昨年12月の県議会通常会議。県議の9割を男性が占め、女性は6人しかいない=2021年12月、議会本会議場(県議会事務局提供)

 栃木県議会の女性議員の割合が12・8%にとどまる本県。女性議員増を目指す2018年の「政治分野の男女共同参画推進法」の施行後も女性が圧倒的に少ない状況は続き、「民意の縮図」には程遠い。多くの女性議員は、古い固定観念の根強さを感じながらも「性別、年代が偏ると議題も偏ってしまう」と訴え、議席や候補の一定割合を女性に割り当てる「クオータ制」などに期待を寄せる。

 DV(ドメスティックバイオレンス)、貧困…。「女性が抱える問題が『個人の問題』として片付けられる」。5期目の山田美也子(やまだみやこ)県議(66)はそう感じてきた。男性中心の県議会。「当事者意識が薄く、問題の緊迫感が伝わりにくい」

 3期目の渡辺幸子(わたなべさちこ)県議(39)は「性別で対立軸を作る必要はない」と言いつつも「偏った性別、年代構成では議題も偏りがちになる」と話す。

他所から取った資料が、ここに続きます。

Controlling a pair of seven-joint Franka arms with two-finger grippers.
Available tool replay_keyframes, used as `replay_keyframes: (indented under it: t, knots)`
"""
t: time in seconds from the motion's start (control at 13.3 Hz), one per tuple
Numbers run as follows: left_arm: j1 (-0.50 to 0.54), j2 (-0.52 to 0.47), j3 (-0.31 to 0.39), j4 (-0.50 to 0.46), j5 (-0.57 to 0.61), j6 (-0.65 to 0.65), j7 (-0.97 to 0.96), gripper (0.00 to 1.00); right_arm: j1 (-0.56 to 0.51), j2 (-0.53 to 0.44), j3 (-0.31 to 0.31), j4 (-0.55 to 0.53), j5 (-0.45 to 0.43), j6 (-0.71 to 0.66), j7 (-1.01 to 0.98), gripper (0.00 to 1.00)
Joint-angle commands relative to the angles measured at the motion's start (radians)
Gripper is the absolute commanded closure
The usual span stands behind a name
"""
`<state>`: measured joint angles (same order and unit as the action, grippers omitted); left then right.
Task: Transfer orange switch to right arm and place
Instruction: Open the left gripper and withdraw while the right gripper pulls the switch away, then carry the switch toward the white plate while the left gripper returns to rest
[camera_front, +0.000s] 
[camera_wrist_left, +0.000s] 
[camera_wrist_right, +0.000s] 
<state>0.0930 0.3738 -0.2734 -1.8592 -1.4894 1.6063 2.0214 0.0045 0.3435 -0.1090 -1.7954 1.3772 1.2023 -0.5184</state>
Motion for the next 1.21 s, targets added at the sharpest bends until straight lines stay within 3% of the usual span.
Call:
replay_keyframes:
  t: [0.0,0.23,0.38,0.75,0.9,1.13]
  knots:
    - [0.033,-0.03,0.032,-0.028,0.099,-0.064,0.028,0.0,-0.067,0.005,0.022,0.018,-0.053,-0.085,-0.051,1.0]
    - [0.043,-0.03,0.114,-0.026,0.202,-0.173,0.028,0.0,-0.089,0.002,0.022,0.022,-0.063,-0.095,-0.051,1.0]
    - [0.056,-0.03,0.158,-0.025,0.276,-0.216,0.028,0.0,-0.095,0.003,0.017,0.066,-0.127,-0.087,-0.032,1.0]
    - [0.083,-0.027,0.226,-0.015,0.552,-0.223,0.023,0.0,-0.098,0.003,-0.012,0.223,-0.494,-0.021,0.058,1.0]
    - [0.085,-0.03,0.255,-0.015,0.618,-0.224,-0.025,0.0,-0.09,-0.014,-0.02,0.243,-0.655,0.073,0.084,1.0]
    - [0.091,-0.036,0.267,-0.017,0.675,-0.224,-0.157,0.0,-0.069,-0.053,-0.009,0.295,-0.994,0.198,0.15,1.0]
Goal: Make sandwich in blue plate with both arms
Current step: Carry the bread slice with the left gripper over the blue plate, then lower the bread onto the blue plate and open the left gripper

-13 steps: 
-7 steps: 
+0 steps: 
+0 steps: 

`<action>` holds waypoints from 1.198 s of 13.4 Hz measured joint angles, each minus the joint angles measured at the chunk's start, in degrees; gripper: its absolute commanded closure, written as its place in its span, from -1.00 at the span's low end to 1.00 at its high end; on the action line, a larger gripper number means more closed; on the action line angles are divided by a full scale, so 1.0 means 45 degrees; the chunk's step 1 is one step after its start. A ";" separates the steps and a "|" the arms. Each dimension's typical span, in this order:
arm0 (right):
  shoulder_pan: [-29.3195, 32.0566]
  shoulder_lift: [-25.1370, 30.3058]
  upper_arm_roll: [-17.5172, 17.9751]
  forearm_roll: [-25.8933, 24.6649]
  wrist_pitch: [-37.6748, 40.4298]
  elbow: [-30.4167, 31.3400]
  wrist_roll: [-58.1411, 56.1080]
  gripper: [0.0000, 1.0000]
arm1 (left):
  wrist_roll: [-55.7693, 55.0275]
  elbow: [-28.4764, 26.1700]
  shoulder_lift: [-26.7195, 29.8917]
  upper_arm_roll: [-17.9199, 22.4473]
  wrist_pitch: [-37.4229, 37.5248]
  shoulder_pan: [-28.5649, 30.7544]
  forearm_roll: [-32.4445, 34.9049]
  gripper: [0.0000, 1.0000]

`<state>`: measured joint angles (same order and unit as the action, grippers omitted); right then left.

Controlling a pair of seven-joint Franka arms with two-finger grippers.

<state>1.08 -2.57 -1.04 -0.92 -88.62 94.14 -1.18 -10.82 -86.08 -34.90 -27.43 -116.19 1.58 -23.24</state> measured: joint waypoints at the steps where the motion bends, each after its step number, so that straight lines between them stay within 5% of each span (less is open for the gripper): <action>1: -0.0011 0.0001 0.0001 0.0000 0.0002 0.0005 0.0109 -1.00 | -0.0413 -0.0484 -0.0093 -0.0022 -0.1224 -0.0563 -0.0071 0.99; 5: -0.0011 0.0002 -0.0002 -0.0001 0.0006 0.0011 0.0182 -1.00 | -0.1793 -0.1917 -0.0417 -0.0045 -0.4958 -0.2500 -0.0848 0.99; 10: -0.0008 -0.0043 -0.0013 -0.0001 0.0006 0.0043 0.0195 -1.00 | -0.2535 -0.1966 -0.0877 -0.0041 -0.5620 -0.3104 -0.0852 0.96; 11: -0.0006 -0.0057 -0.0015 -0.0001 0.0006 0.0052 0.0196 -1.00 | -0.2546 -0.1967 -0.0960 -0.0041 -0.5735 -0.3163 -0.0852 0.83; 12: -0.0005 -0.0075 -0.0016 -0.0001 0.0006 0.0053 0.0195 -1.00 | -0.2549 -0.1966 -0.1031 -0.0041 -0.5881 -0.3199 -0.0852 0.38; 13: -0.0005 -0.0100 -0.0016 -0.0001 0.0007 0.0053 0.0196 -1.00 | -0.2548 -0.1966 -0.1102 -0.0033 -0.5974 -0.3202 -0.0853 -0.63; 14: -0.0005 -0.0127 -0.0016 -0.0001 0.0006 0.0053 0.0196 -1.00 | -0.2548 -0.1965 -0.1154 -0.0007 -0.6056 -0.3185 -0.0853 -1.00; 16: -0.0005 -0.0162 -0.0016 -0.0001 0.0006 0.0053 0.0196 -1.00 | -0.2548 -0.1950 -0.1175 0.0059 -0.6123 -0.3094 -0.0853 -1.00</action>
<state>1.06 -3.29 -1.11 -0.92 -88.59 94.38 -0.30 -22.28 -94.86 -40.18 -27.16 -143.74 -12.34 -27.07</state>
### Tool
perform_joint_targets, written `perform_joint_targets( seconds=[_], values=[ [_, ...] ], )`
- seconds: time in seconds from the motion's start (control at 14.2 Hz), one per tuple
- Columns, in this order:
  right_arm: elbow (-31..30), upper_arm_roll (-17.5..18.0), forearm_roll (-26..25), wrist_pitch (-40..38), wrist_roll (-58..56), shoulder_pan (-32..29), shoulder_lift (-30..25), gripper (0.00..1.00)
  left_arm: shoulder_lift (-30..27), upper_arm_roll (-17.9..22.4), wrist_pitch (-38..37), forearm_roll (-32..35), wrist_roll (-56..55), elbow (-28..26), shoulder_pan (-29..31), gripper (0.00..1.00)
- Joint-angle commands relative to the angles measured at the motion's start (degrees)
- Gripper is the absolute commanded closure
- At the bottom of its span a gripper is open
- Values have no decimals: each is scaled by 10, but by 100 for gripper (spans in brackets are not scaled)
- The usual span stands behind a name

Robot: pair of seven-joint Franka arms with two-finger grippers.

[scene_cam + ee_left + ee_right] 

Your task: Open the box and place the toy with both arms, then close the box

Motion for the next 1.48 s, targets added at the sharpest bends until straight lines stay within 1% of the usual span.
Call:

 古い固定観念はなお残っている。渡辺県議は、その「ジェンダー・バイアス(性別に基づく思い込み)」が女性の政治参加を難しくしていると感じる。

 15年12月に第1子を出産し、県内で初めて議員として産休を取った。「後輩議員のため前例を作りたい」という強い思いがあった。

 出産前のあいさつ回り。「女性に優しい社会を作りたい」と伝えると、年配の男性が「女性は家庭に入るもの」という考えを念頭に言った。「じゃあ、あなたが最初に仕事を辞めなくちゃね」。衝撃を受けた。

 産後2週間で公務に復帰し、翌年2月の通常会議で一般質問に立った。「体はぼろぼろ。気付かれないようにトイレで搾乳しては捨てた」と言う。「『だから女はだめなんだ』と言われないように」といつも気を張っていた。

 女性の政治参画の機会が失われるほど政策の多様性も乏しくなる。

 現在、超党派組織「県地方議会女性議員連盟」会長も務める山田県議。「県議会、女性2人は少なすぎ」を掲げ初当選して20年余りがたった。「政治の世界はまだまだ男社会。遅れているよね」と嘆息する。

 「固定観念を覆していくには新しい視点が必要」。クオータ制の導入で「民意の縮図」にふさわしい議員構成を期待している。